Theories can’t change the way things have been or the way things already are. My mother was just an ordinary woman who could not be strong for us, who left her own daughter motherless. I grew up with a father, two grandparents, and the endless gaping of her absence.
I grew up not knowing her.
Papa never forced her memory upon me, didn’t assume I needed to fill the ripped pages or continue forth a twisted legacy. I could cry with Papa, and he understood it was simply because I fell, not that my every tear was stored up just for her.
Instead, I formed a picture of her face with the help of Grandfather Andres, whose slow and raspy words held fragments of a real person, and from these I could imagine the way she might have chewed or laughed or plucked stray petals from my hair. She walked with the eagerness of a child—always quickly, with a longing for her destination imbued in her lean, her far-off gaze. She couldn’t cook to save a starving monkey’s life. She had long, thin fingers that could sew ordinary cloth into anything and big front teeth that added character to her smile. She enjoyed books, but only Grandfather indulged her with discussions about their complex and elaborate plots. She was an attentive wife and mother who liked to find pretty flowers and place them in my hair. She curled up with me during my naps and responded quickly to my cries, but all along hid a terrible secret.
When he talked about my mother, with love instead of taunting, inside of me a river began to flow, stirring me from wonder into longing and, ultimately, bitterness. At her absence and the way they all glorified it. That was when the stirring stopped, the river never growing strong enough to trickle out of me in the form of tears. With Grandfather gone and no recollections of her to hold, there is nothing stirring me now, no river inside; I miss even the bitterness, because at least it was the one thing that made her feel real.
Without Grandfather Andres here to light a candle in my heart, I gaze at Papa differently, curious about the stories he hides, of the real woman and not the fairy tale, seeking her there in his hidden quiet. Without the stories, I realize there is nothing left.
Part I
1. Stolen Luck
Manolo watched his new bride and felt like he had stolen the luck of the gods. He sat at the breakfast table with one leg crossed over the other and a newspaper spread across his lap. He pretended to read, but in truth, Manolo hadn’t absorbed one word. He was too busy noticing that even in a simple housedress and slippers, with her long hair tied back, Tala was beautiful.
Mother sat to his right, nodding and smiling eagerly when Tala offered to butter her roll or serve her another slice of fruit. Ever since Tala had moved in, Mother came to breakfast with her silver hair combed and her jewelry on. She’d coached Tala on how to thaw the breakfast meat, brew the coffee to perfection, and season the garlic rice just the way the men liked it. She was delighted to see how well her instructions were followed as her daughter-in-law took to handling everything. Father, whose habit had been to sleep through breakfast, sat with them every morning with a newfound appetite.
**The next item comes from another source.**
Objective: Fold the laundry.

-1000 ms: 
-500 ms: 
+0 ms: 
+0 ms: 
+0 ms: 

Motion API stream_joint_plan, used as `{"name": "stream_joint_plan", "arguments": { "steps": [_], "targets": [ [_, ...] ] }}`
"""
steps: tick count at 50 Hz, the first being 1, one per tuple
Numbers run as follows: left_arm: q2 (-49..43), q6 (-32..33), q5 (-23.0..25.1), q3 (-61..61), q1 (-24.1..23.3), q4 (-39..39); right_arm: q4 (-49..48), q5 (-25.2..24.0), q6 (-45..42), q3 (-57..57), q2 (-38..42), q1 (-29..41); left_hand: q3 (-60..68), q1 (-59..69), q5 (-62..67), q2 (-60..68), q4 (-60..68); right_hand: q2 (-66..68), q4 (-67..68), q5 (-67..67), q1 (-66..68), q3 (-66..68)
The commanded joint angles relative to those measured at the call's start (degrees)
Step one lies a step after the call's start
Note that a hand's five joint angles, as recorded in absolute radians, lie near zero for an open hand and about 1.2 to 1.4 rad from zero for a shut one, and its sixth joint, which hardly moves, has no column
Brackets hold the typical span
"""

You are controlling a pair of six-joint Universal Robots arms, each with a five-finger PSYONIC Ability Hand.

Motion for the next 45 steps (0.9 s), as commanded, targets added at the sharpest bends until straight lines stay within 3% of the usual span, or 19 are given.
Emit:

Manolo never anticipated this change in his parents, who seemed to have reawakened into the carriage of their bodies, into their awareness of each other and the pleasures of being catered to. It wasn’t just his marrying that sparked this transformation—it was Tala. He was sure because the burning inside began the first time he saw her, and he saw the fire’s glow reflected in his parents’ cheeks, a bright sheen disguised as sweat.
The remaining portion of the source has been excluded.